WHAT YOU NEED TO DO> Of the entries below, restate word for word only the section that runs from the line with "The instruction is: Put" to the line with "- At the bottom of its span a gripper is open", counting both ends.

Data excerpts:
--

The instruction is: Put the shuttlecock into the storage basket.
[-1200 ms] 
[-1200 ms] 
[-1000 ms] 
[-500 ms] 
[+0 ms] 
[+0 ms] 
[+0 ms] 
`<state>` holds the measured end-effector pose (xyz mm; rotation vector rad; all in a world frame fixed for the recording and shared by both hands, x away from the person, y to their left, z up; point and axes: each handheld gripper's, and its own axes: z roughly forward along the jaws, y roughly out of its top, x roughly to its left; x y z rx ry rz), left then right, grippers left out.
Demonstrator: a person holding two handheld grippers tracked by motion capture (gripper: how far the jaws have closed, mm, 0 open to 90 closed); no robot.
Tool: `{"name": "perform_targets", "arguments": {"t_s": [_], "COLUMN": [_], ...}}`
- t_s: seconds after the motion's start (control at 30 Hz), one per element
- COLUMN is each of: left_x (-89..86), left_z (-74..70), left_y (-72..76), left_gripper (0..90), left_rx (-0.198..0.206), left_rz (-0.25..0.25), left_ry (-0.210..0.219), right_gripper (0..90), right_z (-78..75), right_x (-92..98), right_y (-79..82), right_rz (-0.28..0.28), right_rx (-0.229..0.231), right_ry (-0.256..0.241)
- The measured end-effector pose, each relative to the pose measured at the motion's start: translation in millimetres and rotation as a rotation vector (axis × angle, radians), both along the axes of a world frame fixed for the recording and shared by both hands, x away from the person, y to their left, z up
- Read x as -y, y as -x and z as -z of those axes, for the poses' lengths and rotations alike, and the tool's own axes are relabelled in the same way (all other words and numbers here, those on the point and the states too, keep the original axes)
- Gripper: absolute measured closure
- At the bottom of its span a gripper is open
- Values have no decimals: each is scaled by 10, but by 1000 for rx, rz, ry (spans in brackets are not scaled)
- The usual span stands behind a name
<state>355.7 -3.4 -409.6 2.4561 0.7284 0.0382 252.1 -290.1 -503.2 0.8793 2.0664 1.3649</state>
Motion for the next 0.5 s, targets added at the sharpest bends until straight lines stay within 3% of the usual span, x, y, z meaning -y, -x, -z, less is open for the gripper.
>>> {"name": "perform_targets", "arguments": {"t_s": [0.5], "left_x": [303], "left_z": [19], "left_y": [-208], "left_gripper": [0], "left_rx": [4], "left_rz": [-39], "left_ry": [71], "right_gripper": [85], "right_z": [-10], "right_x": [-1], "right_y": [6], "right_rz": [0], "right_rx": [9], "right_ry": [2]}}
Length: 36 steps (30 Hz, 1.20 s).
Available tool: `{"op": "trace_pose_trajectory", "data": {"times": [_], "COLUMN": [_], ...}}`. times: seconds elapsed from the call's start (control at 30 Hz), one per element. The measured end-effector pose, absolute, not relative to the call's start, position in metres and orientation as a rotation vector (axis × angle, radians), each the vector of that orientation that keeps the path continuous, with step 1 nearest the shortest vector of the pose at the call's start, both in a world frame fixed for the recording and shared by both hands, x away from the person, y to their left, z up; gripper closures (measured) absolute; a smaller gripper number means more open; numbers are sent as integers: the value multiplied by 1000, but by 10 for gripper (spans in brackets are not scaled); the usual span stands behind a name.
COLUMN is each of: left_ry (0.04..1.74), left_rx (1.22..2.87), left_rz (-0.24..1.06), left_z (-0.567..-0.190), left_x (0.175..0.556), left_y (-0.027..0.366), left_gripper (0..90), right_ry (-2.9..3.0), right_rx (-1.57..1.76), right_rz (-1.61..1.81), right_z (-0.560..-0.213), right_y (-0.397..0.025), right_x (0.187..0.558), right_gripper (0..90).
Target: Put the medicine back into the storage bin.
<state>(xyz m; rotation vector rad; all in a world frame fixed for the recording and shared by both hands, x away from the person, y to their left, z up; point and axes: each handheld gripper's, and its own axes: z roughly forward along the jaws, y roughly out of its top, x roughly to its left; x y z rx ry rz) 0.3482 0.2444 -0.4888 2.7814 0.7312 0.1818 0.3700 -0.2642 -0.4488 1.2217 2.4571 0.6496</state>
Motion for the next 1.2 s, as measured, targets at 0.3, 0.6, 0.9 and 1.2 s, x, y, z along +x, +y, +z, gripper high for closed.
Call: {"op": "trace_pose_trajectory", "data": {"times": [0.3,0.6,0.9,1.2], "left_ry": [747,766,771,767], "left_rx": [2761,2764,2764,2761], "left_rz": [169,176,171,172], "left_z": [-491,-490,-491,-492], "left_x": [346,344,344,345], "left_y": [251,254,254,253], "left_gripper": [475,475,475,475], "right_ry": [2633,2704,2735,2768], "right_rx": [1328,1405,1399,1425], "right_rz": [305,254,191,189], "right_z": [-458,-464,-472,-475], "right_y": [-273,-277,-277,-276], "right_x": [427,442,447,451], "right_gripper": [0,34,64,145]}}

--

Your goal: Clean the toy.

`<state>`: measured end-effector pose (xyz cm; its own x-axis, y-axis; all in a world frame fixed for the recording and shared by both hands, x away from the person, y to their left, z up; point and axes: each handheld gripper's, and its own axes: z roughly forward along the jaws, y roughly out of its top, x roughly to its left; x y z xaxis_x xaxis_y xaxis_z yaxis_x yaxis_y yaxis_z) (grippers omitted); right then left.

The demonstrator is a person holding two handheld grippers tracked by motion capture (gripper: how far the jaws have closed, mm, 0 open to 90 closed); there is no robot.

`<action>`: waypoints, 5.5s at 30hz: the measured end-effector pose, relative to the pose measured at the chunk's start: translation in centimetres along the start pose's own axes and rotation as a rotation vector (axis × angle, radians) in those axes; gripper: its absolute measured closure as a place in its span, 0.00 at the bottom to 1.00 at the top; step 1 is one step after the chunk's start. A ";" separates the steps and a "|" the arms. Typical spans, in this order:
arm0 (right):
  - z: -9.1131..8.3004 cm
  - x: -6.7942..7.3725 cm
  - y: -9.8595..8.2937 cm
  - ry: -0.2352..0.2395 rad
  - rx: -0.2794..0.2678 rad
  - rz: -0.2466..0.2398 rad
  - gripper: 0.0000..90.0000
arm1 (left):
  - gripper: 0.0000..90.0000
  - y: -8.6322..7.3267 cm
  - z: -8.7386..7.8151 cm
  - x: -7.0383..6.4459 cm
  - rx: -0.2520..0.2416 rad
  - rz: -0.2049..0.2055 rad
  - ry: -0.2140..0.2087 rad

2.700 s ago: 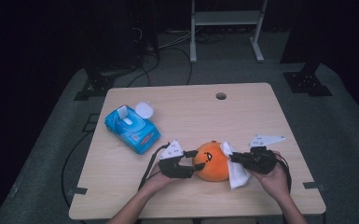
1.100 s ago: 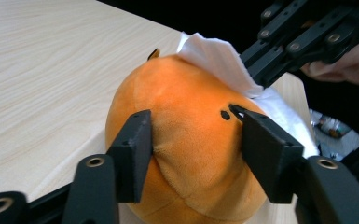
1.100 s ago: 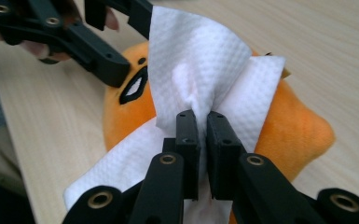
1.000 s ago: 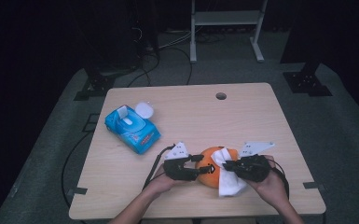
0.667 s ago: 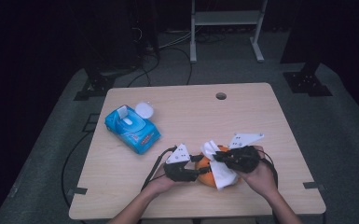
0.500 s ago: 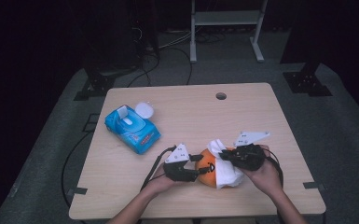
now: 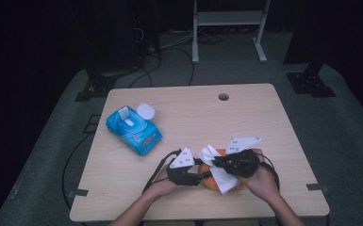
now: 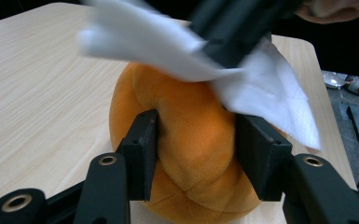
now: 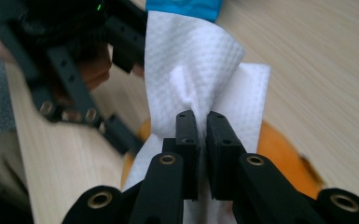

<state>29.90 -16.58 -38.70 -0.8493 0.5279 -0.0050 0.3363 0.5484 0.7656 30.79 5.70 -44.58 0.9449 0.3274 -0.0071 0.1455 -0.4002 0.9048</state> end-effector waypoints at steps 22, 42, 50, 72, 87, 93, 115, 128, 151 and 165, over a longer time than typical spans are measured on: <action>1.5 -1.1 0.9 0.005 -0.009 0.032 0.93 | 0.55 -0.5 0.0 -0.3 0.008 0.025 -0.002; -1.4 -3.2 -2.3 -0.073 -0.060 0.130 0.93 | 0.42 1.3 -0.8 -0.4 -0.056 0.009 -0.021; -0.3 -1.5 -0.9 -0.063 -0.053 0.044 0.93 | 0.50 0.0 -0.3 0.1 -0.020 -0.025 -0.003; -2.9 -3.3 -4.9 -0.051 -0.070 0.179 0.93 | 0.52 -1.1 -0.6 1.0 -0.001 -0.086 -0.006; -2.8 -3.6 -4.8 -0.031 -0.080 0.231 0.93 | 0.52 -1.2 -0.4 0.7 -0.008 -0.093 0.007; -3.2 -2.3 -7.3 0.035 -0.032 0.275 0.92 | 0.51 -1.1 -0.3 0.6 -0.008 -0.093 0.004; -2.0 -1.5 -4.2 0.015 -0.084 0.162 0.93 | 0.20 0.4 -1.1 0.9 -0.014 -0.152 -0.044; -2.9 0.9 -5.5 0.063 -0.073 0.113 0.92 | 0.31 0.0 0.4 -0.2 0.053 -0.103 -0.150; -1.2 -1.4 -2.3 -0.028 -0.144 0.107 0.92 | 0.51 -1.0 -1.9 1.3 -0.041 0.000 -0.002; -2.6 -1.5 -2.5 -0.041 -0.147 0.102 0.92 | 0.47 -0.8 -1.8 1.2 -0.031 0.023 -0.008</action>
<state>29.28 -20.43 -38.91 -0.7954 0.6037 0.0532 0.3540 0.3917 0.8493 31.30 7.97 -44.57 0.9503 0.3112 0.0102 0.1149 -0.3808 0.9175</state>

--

TASK OUTPUT>
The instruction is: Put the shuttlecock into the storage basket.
[-1200 ms] 
[-1200 ms] 
[-1000 ms] 
[-500 ms] 
[+0 ms] 
[+0 ms] 
[+0 ms] 
`<state>` holds the measured end-effector pose (xyz mm; rotation vector rad; all in a world frame fixed for the recording and shared by both hands, x away from the person, y to their left, z up; point and axes: each handheld gripper's, and its own axes: z roughly forward along the jaws, y roughly out of its top, x roughly to its left; x y z rx ry rz), left then right, grippers left out.
Demonstrator: a person holding two handheld grippers tracked by motion capture (gripper: how far the jaws have closed, mm, 0 open to 90 closed); no robot.
Tool: `{"name": "perform_targets", "arguments": {"t_s": [_], "COLUMN": [_], ...}}`
- t_s: seconds after the motion's start (control at 30 Hz), one per element
- COLUMN is each of: left_x (-89..86), left_z (-74..70), left_y (-72..76), left_gripper (0..90), left_rx (-0.198..0.206), left_rz (-0.25..0.25), left_ry (-0.210..0.219), right_gripper (0..90), right_z (-78..75), right_x (-92..98), right_y (-79..82), right_rz (-0.28..0.28), right_rx (-0.229..0.231), right_ry (-0.256..0.241)
- The measured end-effector pose, each relative to the pose measured at the motion's start: translation in millimetres and rotation as a rotation vector (axis × angle, radians), both along the axes of a world frame fixed for the recording and shared by both hands, x away from the person, y to their left, z up
- Read x as -y, y as -x and z as -z of those axes, for the poses' lengths and rotations alike, and the tool's own axes are relabelled in the same way (all other words and numbers here, those on the point and the states too, keep the original axes)
- Gripper: absolute measured closure
- At the bottom of its span a gripper is open

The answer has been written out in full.